A zebrafish model of nicotinamide adenine dinucleotide (NAD) deficiency-derived congenital disorders.

Congenital NAD deficiency disorder (CNDD) is a multisystem condition in which cardiac, renal, vertebral, and limb anomalies are most common, but anomalies in all organ systems have been identified. Patients with this condition have biallelic pathogenic variants involving genes in the nicotinamide adenine dinucleotide (NAD) synthesis pathway leading to decreased systemic NAD levels. CNDD anomalies mimic the clinical features described in vertebral-anal-cardiac-tracheoesophageal fistula-renal-limb (VACTERL) association raising the possibility that CNDD and VACTERL association possess similar underlying causes. However, the mechanism by which NAD deficiency causes CNDD developmental anomalies has not been determined, nor has NAD deficiency been definitively linked to VACTERL association.

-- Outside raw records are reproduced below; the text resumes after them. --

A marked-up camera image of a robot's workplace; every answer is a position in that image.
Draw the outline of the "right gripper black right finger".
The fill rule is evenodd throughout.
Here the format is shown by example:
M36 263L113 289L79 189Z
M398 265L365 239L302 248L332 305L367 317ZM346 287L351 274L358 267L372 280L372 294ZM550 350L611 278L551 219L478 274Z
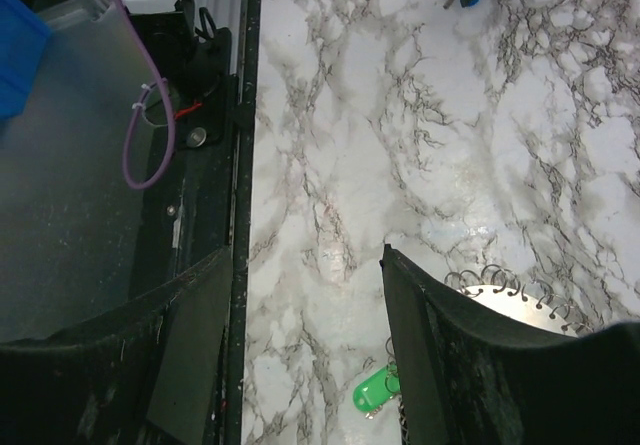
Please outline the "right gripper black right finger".
M381 260L407 444L635 444L639 327L589 332L546 300L452 289Z

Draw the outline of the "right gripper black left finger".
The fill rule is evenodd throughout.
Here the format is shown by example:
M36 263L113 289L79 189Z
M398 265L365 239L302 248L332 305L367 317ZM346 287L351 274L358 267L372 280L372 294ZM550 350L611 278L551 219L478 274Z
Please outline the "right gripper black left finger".
M221 248L100 316L4 343L2 442L208 442L232 271Z

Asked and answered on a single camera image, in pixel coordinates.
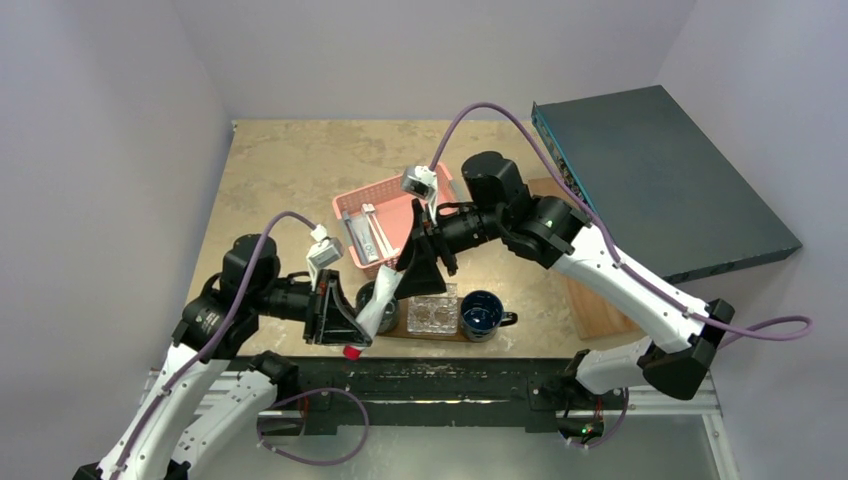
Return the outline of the oval wooden tray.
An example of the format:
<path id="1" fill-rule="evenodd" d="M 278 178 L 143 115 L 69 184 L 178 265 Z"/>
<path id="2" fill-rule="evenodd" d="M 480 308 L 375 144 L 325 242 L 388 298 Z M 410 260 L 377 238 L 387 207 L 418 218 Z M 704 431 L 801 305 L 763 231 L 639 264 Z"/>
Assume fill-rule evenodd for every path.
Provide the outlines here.
<path id="1" fill-rule="evenodd" d="M 427 341 L 450 341 L 469 343 L 460 328 L 451 335 L 432 334 L 432 333 L 411 333 L 408 330 L 408 300 L 400 300 L 398 304 L 398 322 L 397 325 L 387 332 L 379 333 L 379 336 L 389 338 L 400 338 L 409 340 L 427 340 Z"/>

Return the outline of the pink plastic basket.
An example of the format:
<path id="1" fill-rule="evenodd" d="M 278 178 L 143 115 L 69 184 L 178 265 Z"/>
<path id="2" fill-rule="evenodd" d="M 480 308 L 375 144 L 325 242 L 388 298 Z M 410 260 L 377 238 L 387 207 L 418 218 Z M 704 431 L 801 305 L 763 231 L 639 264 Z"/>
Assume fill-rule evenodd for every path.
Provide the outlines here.
<path id="1" fill-rule="evenodd" d="M 438 184 L 437 205 L 444 202 L 465 201 L 459 199 L 454 188 L 453 175 L 447 167 L 440 164 L 435 172 Z M 402 177 L 402 174 L 396 175 L 337 195 L 332 200 L 336 218 L 344 223 L 343 212 L 347 212 L 352 220 L 356 219 L 362 213 L 362 204 L 373 204 L 376 209 L 377 220 L 387 235 L 389 243 L 393 248 L 402 248 L 410 233 L 413 221 L 411 201 L 419 200 L 402 190 Z M 347 240 L 349 240 L 348 244 L 351 245 L 348 248 L 353 258 L 353 264 L 369 278 L 376 277 L 380 264 L 393 266 L 396 263 L 399 254 L 387 260 L 381 257 L 379 262 L 362 263 L 351 243 L 352 241 L 350 241 L 350 238 L 347 238 Z"/>

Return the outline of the white red-capped toothpaste tube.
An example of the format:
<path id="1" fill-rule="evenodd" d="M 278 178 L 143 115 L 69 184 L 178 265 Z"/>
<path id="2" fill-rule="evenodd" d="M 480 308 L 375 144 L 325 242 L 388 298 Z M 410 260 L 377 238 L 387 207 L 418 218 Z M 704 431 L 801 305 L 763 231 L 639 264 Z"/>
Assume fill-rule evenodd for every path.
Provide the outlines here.
<path id="1" fill-rule="evenodd" d="M 372 306 L 376 310 L 376 314 L 380 315 L 383 310 L 383 304 L 387 302 L 394 293 L 403 277 L 401 272 L 393 268 L 383 265 L 379 268 L 375 279 L 375 295 L 372 299 Z M 343 355 L 347 360 L 357 360 L 362 351 L 368 347 L 354 347 L 346 345 L 343 349 Z"/>

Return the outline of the dark green enamel mug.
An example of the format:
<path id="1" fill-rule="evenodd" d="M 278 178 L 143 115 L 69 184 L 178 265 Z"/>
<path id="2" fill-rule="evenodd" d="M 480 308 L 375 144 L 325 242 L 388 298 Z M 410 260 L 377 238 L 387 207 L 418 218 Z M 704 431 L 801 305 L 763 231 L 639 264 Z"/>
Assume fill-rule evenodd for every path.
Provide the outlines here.
<path id="1" fill-rule="evenodd" d="M 383 304 L 382 313 L 376 314 L 372 306 L 375 286 L 376 282 L 370 281 L 356 295 L 357 319 L 371 337 L 394 330 L 400 322 L 399 301 L 394 296 Z"/>

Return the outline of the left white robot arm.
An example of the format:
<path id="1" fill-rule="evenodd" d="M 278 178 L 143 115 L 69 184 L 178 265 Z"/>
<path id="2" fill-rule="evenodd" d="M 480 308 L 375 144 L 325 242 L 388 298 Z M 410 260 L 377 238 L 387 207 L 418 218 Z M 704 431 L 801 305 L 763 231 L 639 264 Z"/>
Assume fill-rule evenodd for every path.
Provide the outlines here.
<path id="1" fill-rule="evenodd" d="M 298 321 L 307 343 L 365 347 L 373 336 L 357 322 L 336 270 L 280 274 L 273 239 L 239 237 L 222 269 L 189 302 L 151 392 L 118 443 L 77 479 L 197 479 L 233 434 L 268 408 L 305 405 L 299 367 L 272 351 L 253 357 L 234 387 L 202 414 L 207 392 L 253 336 L 262 316 Z"/>

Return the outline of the clear plastic holder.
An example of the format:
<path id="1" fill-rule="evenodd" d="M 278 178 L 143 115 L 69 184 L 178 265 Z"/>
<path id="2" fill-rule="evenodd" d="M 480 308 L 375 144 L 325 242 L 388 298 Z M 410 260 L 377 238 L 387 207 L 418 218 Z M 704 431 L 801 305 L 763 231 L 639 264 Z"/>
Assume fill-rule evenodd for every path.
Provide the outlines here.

Therefore, additional animal models amenable to detailed observation of embryonic development are needed to address the causes and progression of congenital anomalies in both CNDD and VACTERL association. Here, we describe a zebrafish model of NAD disruption to begin to model CNDD and VACTERL association phenotypes, assessing developmental anomalies in real-time. Treatment of zebrafish embryos with 2-amino-1,3,4-thiadiazole (ATDA), a teratogen known to disrupt NAD metabolism, resulted in neural tube, craniofacial, cardiac, and tail defects. These defects were rescued by the administration of nicotinamide (NAM) in a dose-dependent manner. Our work establishes zebrafish as a useful model for investigating the mechanistic causes and developmental dynamics of CNDD and VACTERL association. Further, as VACTERL association has been linked to teratogens, our zebrafish model provides a platform to assess these agents.